## WORK INSTRUCTION
Reproduce the data below word for word.

## COLLECTED DATA
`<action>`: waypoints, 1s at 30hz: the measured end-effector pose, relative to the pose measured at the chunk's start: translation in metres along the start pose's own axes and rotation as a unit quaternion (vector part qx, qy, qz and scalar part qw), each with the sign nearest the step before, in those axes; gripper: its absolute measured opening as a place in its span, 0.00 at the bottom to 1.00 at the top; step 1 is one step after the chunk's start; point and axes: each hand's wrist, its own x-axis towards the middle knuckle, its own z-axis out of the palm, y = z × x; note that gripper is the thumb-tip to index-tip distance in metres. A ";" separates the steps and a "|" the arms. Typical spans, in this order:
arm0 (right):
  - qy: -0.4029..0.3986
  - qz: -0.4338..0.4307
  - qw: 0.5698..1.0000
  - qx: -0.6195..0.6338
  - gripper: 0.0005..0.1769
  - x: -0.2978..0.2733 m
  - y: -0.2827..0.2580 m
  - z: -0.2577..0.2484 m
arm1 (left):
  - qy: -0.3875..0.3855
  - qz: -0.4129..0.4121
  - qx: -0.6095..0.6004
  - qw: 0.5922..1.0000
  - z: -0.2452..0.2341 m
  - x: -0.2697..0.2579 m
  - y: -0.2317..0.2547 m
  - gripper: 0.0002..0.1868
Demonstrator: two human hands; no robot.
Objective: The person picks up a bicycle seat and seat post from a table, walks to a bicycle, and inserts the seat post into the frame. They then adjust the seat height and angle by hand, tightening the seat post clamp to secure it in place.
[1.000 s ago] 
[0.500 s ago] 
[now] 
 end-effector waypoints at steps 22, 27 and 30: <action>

## TASK SOLUTION
`<action>`: waypoints, 1s at 30hz: the measured end-effector pose, relative to the pose measured at the chunk's start: translation in metres along the start pose's own axes and rotation as a unit quaternion (vector part qx, qy, qz and scalar part qw), each with the sign nearest the step before, in those axes; gripper: its absolute measured opening as a place in its span, 0.00 at the bottom to 1.00 at the top; step 1 is one step after the chunk's start; point and axes: each hand's wrist, its own x-axis towards the middle knuckle, its own z-axis out of the palm, y = z × x; note that gripper is the thumb-tip to index-tip distance in metres. A ";" separates the steps and a "|" the arms. Typical spans, in this order:
arm0 (right):
  - qy: -0.4029..0.3986
  - qz: -0.4338..0.4307
  - qw: 0.5698..1.0000
  - qx: -0.6195..0.6338
  - gripper: 0.0005..0.1769
  - x: -0.2978..0.2733 m
  - y: -0.2827..0.2580 m
  - z: -0.2577..0.2484 m
arm1 (left):
  - qy: -0.3875..0.3855
  - qz: -0.4129..0.4121
  - qx: -0.6095..0.6004
  - qw: 0.5922..1.0000
  - z: -0.2452..0.2341 m
  - x: -0.2697..0.2579 m
  - y: -0.2317..0.2547 m
  - gripper: 0.0002..0.1868
Demonstrator: two human hands; no robot.
Objective: The person picks up a bicycle seat and seat post from a table, walks to a bicycle, and inserts the seat post into the frame. They then adjust the seat height and angle by hand, tightening the seat post clamp to secure it in place.
[1.000 s ago] 
[0.500 s ago] 
[now] 
 end-effector waypoints at steps 22, 27 and 30: <action>

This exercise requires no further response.